After analyzing public vulnerabilities and exploit trends in the first half of 2014, Bromium Labs concluded that Internet Explorer is the “sweet spot for attackers.”
“Internet Explorer was the most patched and also one of the most exploited products,” the report (pdf) states. Microsoft’s browser “set a record high for reported vulnerabilities in the first half of 2014” and also “leads in publicly reported exploits.”
Adobe Flash player has been another prime target. “Flash exploits require DEP and ASLR bypass for successful execution.”
There’s no slowdown of zero-day exploitation, with attacks targeting end-user apps like web browsers and productivity apps like Microsoft Office.
Typically these attacks are launched leveraging users as bait using classic spear-phishing tactics. The notable aspect for this year thus far in 2014 is that Internet Explorer was the most patched and also one of the most exploited products, surpassing Oracle Java, Adobe Flash and others in the fray. Bromium Labs believes that the browser will likely continue to be the sweet spot for attackers.
Action Script Virtual Machine attacks and ROP bypass using Action Script Spray are emerging zero-day exploitation techniques, according to Bromium.
So far in 2014, the following three “severe” vulnerabilities were exploited for Action Script Virtual Machine (ASVM) attacks: CVE-2014-0497, CVE-2014-0502, CVE- 2014-0515. “Unlike the first two exploits, CVE-2014-0515 used a relatively new technique to bypass ASLR allowing dynamic crafting of ROP chain called Action Script Spray.”
Bromium reports, “Almost all Internet Explorer memory corruption exploits now use de facto ROP (Return Oriented Programming) techniques for bypassing the default Operating System security mechanisms (ASLR, DEP). Both the IE zero days exploits leveraged ‘Action Script Spray’ technique to bypass ASLR.”
Regarding ROP bypass using Action Script Spray, Bromium noted, “Both IE exploits released in 2014 (CVE-2014-1776, CVE-2014-0322) used Flash to build the ROP chain and launch shellcode. This technique leverages the way dense arrays are allocated in memory.” Attacks leveraging Action Script Sprays are “more complex than a traditional heap spray, which indicates that cybercriminals are ready to invest more time and resource s into development of new techniques in response to ever increasing protection measures.”

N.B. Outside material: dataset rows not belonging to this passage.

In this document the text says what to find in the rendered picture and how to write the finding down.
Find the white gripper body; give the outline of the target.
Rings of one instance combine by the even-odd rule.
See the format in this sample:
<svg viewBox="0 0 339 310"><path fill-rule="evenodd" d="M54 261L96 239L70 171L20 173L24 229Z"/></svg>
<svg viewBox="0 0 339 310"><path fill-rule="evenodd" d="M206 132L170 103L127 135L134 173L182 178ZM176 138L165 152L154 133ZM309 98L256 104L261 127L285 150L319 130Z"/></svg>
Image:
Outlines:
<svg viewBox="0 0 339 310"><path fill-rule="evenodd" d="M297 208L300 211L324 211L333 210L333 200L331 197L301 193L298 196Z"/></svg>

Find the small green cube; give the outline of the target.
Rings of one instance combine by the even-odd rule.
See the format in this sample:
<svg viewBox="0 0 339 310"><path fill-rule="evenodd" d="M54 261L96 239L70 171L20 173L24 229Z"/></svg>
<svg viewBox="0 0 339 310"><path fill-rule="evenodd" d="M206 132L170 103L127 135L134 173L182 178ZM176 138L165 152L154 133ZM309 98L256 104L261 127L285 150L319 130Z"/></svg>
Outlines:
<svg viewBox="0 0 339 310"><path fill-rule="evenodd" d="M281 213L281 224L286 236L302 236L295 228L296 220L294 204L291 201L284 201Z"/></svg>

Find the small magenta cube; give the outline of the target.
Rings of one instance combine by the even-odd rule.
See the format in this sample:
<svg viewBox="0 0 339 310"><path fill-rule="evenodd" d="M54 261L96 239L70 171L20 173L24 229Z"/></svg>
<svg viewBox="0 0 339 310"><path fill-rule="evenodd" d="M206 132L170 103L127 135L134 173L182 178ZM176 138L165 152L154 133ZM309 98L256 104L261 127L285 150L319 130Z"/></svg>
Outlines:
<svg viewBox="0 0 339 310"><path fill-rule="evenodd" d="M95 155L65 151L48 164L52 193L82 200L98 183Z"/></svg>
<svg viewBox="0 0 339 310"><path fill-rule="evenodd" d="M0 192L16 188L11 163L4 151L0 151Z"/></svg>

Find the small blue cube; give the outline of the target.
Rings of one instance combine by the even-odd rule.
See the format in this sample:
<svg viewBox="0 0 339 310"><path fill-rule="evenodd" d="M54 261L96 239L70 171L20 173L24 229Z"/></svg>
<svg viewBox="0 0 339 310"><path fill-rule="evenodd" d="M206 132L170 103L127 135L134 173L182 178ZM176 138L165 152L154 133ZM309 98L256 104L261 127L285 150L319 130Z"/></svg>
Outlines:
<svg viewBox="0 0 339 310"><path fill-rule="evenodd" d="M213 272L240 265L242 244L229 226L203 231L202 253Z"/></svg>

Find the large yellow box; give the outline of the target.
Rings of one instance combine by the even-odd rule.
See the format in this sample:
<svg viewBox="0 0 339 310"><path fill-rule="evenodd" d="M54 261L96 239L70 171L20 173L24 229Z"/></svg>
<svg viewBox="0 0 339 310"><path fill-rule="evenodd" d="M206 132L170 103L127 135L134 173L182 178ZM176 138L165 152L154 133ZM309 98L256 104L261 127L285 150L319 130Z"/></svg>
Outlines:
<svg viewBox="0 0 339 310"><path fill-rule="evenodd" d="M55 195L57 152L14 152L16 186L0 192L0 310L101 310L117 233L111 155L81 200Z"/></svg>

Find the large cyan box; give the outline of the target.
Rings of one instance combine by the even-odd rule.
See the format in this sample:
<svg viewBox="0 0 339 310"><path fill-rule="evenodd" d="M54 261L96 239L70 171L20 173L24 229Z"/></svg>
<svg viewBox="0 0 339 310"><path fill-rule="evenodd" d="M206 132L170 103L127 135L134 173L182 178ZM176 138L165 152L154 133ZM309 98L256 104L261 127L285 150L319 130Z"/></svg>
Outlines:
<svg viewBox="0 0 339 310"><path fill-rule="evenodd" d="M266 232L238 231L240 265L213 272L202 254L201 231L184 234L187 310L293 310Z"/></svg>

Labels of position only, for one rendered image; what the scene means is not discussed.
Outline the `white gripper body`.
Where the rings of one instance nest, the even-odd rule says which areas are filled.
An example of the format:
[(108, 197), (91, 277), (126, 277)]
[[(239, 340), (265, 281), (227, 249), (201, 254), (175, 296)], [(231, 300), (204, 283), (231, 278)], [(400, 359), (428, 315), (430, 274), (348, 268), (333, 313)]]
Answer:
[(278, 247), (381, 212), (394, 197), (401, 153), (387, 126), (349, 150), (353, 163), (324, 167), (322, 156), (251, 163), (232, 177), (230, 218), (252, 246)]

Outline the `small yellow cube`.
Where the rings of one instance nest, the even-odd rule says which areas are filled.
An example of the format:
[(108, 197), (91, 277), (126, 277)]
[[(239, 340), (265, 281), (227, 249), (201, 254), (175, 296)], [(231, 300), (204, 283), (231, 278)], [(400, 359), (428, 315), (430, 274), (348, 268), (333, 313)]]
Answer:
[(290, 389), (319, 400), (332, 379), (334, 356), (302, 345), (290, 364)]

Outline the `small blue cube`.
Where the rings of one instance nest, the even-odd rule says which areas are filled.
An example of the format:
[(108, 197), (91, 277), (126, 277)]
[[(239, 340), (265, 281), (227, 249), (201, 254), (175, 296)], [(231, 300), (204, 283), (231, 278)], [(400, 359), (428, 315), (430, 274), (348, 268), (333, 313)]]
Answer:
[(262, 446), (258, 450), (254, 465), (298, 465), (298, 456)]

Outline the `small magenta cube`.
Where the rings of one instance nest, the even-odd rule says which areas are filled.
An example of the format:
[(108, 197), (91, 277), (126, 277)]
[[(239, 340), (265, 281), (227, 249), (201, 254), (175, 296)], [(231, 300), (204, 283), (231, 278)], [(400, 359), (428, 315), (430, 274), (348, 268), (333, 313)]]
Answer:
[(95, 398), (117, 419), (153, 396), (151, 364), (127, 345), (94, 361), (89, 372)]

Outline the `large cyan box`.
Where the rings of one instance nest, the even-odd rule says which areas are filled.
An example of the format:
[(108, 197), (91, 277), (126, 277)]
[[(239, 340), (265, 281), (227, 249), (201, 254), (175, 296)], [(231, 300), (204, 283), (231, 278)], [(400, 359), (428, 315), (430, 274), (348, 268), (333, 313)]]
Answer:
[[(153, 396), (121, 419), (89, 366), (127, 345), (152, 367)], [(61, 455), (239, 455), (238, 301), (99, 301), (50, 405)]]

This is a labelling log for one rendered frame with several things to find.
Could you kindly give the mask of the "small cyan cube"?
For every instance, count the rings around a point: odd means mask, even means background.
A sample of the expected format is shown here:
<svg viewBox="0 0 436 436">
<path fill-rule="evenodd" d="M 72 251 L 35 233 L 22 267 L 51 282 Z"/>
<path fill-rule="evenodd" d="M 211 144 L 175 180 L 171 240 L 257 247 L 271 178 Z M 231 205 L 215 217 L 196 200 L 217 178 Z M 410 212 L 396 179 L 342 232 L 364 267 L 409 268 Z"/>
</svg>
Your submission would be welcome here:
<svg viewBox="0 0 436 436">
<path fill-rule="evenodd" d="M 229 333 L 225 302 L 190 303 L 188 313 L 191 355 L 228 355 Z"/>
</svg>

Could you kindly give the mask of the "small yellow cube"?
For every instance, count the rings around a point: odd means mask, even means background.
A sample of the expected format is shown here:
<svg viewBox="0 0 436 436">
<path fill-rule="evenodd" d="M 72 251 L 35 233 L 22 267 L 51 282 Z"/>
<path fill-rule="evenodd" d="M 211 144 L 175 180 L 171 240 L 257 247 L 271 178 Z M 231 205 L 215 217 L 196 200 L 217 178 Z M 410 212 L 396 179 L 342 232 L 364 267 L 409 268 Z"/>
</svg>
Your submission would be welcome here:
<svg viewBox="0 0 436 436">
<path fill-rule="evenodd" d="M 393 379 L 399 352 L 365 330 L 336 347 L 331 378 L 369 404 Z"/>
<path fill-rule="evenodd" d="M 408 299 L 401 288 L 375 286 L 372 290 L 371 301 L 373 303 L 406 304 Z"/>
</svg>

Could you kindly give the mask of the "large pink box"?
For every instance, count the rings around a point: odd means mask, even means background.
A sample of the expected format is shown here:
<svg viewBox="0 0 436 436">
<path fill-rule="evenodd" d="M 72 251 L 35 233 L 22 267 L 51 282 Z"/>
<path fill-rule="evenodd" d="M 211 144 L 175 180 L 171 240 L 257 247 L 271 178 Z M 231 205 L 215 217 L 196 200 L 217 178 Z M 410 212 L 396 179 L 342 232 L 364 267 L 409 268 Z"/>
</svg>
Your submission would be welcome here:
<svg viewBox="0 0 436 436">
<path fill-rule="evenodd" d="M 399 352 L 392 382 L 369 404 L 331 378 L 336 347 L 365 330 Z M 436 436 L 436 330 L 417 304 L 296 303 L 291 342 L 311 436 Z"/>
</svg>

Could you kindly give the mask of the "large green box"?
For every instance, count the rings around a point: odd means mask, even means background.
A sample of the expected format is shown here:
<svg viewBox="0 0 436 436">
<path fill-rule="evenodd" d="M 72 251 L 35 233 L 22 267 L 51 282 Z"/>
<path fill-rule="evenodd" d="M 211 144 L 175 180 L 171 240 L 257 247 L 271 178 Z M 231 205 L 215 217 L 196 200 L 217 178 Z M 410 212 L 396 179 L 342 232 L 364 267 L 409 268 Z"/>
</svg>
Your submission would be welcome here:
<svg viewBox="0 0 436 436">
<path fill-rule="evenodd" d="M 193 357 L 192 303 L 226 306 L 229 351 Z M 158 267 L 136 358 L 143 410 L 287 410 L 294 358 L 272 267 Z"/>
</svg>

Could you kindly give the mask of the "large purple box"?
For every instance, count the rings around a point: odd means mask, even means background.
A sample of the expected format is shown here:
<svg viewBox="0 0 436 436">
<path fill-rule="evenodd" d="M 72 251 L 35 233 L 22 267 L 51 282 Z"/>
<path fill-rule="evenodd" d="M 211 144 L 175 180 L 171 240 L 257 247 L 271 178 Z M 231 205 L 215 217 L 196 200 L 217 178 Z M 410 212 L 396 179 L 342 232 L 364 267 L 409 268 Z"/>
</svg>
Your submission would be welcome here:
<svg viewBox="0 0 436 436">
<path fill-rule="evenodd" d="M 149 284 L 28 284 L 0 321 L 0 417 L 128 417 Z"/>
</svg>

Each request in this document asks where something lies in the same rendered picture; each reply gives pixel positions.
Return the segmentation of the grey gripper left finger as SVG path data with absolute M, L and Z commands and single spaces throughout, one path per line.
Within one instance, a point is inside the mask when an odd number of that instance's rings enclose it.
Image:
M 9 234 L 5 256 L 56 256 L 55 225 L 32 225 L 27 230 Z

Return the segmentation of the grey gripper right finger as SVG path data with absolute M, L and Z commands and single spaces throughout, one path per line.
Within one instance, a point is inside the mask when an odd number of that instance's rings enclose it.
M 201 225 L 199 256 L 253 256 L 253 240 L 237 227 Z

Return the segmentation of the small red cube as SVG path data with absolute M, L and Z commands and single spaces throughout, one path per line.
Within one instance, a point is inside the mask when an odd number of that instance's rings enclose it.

Java, surprisingly, had no reported zero-days in the first half of 2014, “despite its past notorious reputation.” Disabling Java is likely the reason attackers were forced to switch targets.
While Internet Explorer and Adobe Flash have been “the targets of choice in the first half of 2014,” web browser plugins are the “weak link that is just waiting for exploitation in the future.” Bromium added that “the prevalence of IE+Flash is much higher than IE+Java JRE, so this provides the attackers with a bigger opportunity.”
Web browser release cycles are compressing and the interval between the general availability of a new release and the appearance of the first security patches has been decreasing recently. This may represent greater efforts on the part of software manufacturers to secure their products, or it may represent products being released to market with less security testing than earlier versions received. Notably ‘Use - After - Free’ type vulnerabilities were the favorite of zero day attackers.